Comment 1 Dave Wysochanski 2020-08-12 16:20:11 UTC
This is also easily reproduced with NFS too (simple unit test below hits the oops on 5.8-rc3 at least), so it's a general fscache issue with current implementation.

The fscache-iter rewrite (see https://lkml.org/lkml/2020/8/3/960) replaces all this code.  Once that is merged, this problem will no longer be possible.


Setting NFS vers=3
1. On NFS client, install and enable cachefilesd
2. On NFS client, mount -o vers=3,fsc 127.0.0.1:/export/dir1 /mnt/dir1
3. On NFS client, dd if=/dev/zero of=/mnt/dir1/file1.bin bs=4096 count=1
4. On NFS client, echo 3 > /proc/sys/vm/drop_caches
5. On NFS client, dd if=/mnt/dir1/file1.bin of=/dev/null (read into fscache)
6. On NFS client, umount /mnt/dir1
7. On NFS client, mount -o vers=3,fsc 127.0.0.1:/export/dir1 /mnt/dir1
8. On NFS client, repeat steps 4-5 (read from fscache)
Comment 2 Dave Wysochanski 2020-08-12 16:30:34 UTC
FWIW, I'm pretty sure this happens after this patch was merged:
https://www.spinics.net/lists/linux-fsdevel/msg150048.html

So if you want to test upstream test something before that was merged.
Comment 3 Steve French 2020-08-13 02:22:16 UTC
reassign to "other" for fs (since it is fscache related and there doesn't seem to be an fscache component in bugzilla)
Comment 4 Takashi Iwai 2020-08-26 09:33:21 UTC
I guess this isn't about the change in comment 2; it should have been already addressed by commit c5f9d9db83d9 ("cachefiles: Fix corruption of the return value in cachefiles_read_or_alloc_pages()").
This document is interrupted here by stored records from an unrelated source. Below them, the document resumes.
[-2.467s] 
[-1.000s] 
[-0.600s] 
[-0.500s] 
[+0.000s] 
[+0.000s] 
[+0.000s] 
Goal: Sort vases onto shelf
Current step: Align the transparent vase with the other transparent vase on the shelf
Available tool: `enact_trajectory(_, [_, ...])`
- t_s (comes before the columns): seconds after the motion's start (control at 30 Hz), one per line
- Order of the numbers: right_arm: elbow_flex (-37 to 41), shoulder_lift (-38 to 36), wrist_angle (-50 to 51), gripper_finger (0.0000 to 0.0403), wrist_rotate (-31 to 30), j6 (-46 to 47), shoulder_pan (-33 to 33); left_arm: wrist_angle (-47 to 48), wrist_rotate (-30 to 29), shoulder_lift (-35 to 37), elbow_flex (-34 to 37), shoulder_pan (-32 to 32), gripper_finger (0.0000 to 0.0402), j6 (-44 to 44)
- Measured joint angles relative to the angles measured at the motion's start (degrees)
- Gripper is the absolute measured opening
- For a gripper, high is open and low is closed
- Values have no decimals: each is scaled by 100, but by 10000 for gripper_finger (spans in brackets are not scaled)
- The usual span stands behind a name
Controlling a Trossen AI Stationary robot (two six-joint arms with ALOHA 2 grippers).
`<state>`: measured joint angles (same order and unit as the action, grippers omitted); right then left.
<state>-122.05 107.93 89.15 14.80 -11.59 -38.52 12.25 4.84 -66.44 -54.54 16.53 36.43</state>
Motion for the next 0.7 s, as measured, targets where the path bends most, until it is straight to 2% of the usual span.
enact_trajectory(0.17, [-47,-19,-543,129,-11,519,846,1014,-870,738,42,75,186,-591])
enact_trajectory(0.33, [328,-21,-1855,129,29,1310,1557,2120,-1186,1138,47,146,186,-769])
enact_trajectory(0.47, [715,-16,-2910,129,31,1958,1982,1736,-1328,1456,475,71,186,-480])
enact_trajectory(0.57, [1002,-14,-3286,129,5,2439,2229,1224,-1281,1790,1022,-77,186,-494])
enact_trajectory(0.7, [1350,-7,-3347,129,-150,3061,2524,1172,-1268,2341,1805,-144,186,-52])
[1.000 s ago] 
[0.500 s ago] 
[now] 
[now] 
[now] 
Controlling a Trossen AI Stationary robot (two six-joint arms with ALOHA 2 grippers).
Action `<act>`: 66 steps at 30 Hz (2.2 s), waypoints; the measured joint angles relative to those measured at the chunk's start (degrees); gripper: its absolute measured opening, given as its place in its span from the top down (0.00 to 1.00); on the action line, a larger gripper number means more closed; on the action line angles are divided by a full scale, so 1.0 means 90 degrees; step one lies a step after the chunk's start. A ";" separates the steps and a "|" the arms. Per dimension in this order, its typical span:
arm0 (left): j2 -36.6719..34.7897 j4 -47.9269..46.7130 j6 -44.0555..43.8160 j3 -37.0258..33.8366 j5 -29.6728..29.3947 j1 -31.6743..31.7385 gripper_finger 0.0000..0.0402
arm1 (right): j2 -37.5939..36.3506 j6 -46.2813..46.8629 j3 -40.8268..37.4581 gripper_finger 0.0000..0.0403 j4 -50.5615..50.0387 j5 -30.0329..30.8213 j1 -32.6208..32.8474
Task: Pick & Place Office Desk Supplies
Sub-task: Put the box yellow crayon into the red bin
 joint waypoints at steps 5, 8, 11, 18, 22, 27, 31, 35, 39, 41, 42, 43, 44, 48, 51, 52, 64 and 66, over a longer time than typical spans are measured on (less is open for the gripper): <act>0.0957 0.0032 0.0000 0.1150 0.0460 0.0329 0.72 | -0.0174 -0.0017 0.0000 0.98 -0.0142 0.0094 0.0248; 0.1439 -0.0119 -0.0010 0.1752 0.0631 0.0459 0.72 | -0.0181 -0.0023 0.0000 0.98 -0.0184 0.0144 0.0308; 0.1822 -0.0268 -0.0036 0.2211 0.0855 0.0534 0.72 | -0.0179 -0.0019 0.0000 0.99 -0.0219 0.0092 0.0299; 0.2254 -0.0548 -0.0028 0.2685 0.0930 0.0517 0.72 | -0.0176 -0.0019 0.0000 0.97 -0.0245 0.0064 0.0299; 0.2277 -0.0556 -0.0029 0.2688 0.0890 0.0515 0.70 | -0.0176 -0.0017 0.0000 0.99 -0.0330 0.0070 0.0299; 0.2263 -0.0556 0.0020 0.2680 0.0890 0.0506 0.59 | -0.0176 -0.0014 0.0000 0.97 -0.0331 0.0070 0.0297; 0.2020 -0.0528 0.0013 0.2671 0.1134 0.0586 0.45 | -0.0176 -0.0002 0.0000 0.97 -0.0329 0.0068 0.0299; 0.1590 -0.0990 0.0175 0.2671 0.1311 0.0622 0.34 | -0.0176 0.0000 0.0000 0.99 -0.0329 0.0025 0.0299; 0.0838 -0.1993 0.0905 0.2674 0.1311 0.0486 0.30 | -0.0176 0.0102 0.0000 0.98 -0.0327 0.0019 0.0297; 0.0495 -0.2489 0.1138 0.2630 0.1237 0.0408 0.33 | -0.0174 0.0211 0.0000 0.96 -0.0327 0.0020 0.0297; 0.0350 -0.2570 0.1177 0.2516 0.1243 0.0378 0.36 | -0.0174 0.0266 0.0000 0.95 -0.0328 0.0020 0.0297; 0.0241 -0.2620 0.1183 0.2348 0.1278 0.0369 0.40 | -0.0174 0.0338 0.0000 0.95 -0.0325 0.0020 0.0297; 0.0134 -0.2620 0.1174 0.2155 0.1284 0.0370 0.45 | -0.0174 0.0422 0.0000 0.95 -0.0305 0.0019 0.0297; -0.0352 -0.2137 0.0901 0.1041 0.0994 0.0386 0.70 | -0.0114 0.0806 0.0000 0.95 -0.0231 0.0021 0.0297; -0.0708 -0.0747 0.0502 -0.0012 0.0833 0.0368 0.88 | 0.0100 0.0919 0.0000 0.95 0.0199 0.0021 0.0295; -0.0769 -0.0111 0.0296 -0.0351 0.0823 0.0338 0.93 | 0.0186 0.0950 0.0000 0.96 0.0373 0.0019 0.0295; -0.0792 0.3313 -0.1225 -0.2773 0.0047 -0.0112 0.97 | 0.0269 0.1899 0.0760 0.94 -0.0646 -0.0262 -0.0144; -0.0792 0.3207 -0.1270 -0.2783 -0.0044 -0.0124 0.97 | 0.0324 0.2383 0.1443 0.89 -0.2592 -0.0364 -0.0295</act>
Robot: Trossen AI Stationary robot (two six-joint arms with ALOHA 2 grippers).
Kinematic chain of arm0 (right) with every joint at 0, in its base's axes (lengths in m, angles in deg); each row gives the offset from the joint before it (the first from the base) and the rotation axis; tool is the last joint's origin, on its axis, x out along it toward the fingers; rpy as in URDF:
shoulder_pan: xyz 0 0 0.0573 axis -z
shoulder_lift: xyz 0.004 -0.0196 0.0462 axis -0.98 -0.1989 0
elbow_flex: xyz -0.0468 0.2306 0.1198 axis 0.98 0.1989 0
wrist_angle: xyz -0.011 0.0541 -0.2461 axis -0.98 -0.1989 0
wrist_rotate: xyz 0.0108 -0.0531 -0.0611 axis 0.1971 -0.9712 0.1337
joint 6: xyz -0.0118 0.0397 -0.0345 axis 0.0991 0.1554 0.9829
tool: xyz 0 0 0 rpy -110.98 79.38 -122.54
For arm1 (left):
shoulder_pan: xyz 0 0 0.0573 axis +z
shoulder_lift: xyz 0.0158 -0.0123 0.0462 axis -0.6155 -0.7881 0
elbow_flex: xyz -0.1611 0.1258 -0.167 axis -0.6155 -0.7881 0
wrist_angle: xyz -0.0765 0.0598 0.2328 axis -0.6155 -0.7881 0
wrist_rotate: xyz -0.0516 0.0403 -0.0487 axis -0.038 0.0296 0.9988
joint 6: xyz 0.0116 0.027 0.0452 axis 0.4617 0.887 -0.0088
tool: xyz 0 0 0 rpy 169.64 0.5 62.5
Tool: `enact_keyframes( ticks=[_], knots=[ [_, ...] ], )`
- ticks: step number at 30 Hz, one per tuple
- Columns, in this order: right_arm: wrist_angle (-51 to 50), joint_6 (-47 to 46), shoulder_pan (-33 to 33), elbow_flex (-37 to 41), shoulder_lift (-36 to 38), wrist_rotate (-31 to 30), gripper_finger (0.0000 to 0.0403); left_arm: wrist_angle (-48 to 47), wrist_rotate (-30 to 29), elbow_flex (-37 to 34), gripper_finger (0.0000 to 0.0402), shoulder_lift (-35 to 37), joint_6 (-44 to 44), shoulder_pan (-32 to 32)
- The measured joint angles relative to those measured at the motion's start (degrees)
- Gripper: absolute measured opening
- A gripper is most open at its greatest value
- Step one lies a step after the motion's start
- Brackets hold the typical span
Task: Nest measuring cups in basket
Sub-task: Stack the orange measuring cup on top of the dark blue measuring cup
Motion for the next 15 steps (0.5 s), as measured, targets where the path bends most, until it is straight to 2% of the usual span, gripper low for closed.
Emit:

The bug we we see now is more likely a regression in 5.8; namely, the readpages aops have been converted to readahead, hence the NULL check with ASSERT() in cachefiles hits falsely.  Just dropping those ASSERT() lines should suffice.

The downstream bug report confirmed the fix:
  https://bugzilla.opensuse.org/show_bug.cgi?id=1175245
Comment 5 Takashi Iwai 2020-08-26 09:34:59 UTC
Created attachment 292169 [details]
A test fix patch
Comment 6 nacho 2020-09-25 22:32:03 UTC
I've been reproducing this bug with every released kernel from  5.8.0-rc7 to 5.8.11 and 5.9-rc4

I've compiled my own kernel using code from 5.8.11 and applying patch from Takashi iwai.

Kernel including proposed patch works like a charm. without problems.

My configuration is an NFS share mounted using FS-CACHE and cachefilesd (using dedicated SSD as cache device)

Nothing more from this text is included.